■ To do:
Wherever the word "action" shows up in the data, report the line it sits in.

[Dataset excerpts]
# # #
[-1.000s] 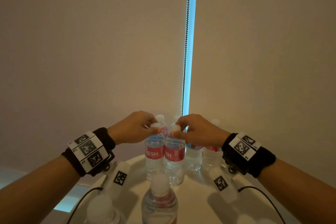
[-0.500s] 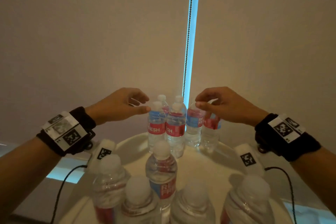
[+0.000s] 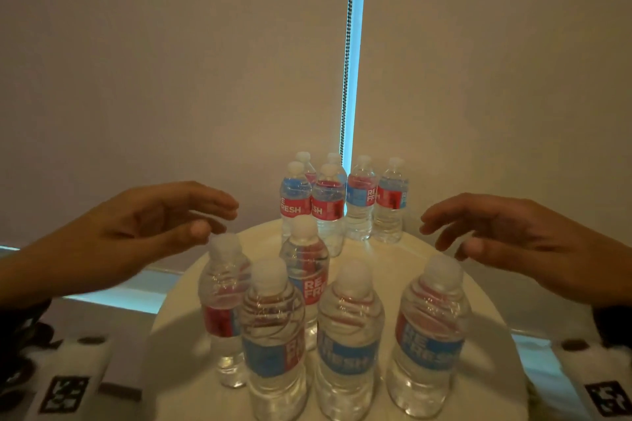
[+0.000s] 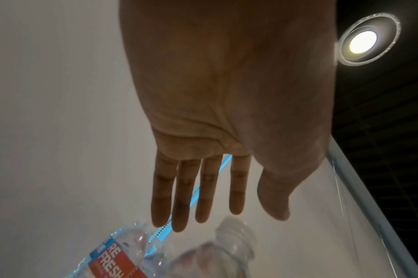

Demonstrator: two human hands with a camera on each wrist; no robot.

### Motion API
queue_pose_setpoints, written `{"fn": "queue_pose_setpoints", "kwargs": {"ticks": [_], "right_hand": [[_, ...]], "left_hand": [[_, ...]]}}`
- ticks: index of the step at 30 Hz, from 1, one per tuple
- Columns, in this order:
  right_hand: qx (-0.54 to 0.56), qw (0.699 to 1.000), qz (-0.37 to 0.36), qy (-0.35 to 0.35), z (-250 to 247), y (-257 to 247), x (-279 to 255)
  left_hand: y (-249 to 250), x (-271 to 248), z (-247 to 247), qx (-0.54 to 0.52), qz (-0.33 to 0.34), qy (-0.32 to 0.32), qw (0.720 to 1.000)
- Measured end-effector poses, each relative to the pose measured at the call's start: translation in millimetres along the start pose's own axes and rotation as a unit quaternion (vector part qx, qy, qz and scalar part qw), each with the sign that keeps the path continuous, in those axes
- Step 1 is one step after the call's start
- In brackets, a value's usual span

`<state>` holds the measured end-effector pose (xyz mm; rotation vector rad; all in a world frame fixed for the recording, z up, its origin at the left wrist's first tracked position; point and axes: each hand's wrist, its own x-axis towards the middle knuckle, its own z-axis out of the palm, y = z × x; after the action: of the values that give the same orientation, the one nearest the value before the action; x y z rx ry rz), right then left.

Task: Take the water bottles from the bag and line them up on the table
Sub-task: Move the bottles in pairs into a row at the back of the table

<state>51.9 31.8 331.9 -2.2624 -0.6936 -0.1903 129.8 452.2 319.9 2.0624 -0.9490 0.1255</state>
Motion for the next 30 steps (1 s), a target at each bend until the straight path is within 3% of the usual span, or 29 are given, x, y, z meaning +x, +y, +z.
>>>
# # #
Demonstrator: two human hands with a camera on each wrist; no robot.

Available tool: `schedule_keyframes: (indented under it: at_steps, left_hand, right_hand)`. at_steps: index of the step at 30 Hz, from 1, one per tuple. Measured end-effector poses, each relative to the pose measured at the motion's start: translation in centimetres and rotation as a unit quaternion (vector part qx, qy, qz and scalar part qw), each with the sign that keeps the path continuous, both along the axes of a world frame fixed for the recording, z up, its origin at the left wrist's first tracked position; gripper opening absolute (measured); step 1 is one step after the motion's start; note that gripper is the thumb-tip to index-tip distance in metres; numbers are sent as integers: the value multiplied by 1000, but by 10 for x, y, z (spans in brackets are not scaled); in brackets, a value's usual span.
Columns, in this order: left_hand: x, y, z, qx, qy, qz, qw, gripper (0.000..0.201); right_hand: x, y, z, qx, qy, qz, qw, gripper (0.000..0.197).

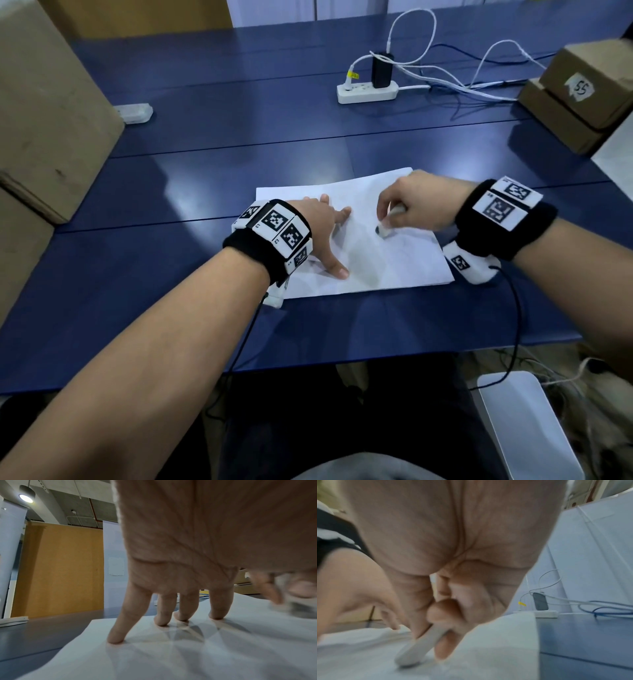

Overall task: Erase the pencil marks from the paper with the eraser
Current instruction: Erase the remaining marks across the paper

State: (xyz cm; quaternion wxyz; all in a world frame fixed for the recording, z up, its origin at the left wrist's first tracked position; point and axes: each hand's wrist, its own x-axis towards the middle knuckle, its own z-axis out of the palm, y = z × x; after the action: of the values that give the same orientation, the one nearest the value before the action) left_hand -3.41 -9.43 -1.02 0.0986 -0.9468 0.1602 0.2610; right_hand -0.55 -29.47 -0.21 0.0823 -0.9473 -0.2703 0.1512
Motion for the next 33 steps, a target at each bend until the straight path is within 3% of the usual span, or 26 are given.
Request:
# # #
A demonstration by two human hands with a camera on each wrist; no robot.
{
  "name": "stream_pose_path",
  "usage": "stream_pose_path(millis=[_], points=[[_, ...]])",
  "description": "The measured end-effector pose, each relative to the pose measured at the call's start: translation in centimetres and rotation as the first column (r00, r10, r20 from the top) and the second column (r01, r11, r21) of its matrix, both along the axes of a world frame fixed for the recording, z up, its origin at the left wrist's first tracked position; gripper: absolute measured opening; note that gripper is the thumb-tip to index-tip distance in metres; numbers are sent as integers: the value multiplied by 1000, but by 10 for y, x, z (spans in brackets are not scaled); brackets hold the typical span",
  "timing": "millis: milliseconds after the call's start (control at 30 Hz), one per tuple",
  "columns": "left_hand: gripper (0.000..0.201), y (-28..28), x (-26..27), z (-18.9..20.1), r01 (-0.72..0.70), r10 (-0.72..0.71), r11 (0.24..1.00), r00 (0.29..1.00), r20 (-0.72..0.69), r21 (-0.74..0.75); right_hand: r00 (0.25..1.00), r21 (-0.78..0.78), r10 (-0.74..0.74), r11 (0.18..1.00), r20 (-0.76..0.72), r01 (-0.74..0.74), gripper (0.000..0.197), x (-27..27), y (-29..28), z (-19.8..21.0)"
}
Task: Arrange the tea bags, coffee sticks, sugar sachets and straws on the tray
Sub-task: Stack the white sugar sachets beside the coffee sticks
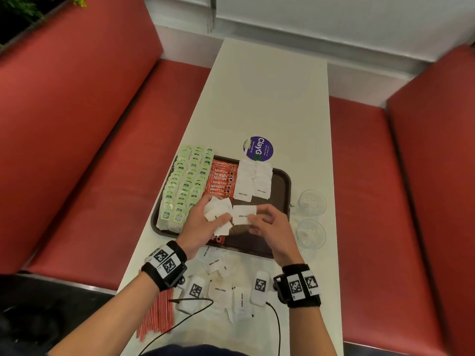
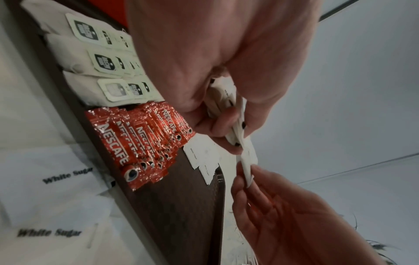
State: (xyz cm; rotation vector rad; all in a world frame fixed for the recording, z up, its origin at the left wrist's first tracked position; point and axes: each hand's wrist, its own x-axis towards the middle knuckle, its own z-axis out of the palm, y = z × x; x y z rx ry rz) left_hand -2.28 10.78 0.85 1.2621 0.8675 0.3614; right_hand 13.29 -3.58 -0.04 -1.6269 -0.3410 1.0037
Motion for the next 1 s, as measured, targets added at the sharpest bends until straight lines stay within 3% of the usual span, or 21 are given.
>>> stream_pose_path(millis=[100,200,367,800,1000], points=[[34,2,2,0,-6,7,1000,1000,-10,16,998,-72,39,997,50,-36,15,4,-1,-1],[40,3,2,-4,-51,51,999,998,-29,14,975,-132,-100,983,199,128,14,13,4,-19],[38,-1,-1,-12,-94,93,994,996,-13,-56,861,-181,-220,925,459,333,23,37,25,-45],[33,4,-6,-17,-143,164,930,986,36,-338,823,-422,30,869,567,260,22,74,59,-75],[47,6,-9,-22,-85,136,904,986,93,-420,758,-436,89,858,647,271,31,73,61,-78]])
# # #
■ Solution:
`<state>` holds the measured end-effector pose (xyz mm; rotation vector rad; all in a world frame fixed for the recording, z up, its origin at the left wrist's first tracked position; point and axes: each hand's wrist, its own x-axis towards the middle knuckle, its own z-axis out of the palm, y = z × x; after the action: of the values that give the same orientation, the one nearest the value before the action; x y z rx ry rz), right then left.
State: (xyz cm; quaternion wxyz; all in a world frame fixed for the recording, z up, its origin at the left wrist's first tracked position; point and axes: each hand's wrist, its own x-axis towards the middle knuckle, its own z-axis out of the palm, y = z × x; after the action: of the values that give the same orientation, the one nearest the value before the action) left_hand -3.41 -9.43 -1.02 0.0986 -0.9468 0.1602 0.2610; right_hand -0.55 -29.47 -0.21 0.0823 -0.9473 -0.2703 0.1512

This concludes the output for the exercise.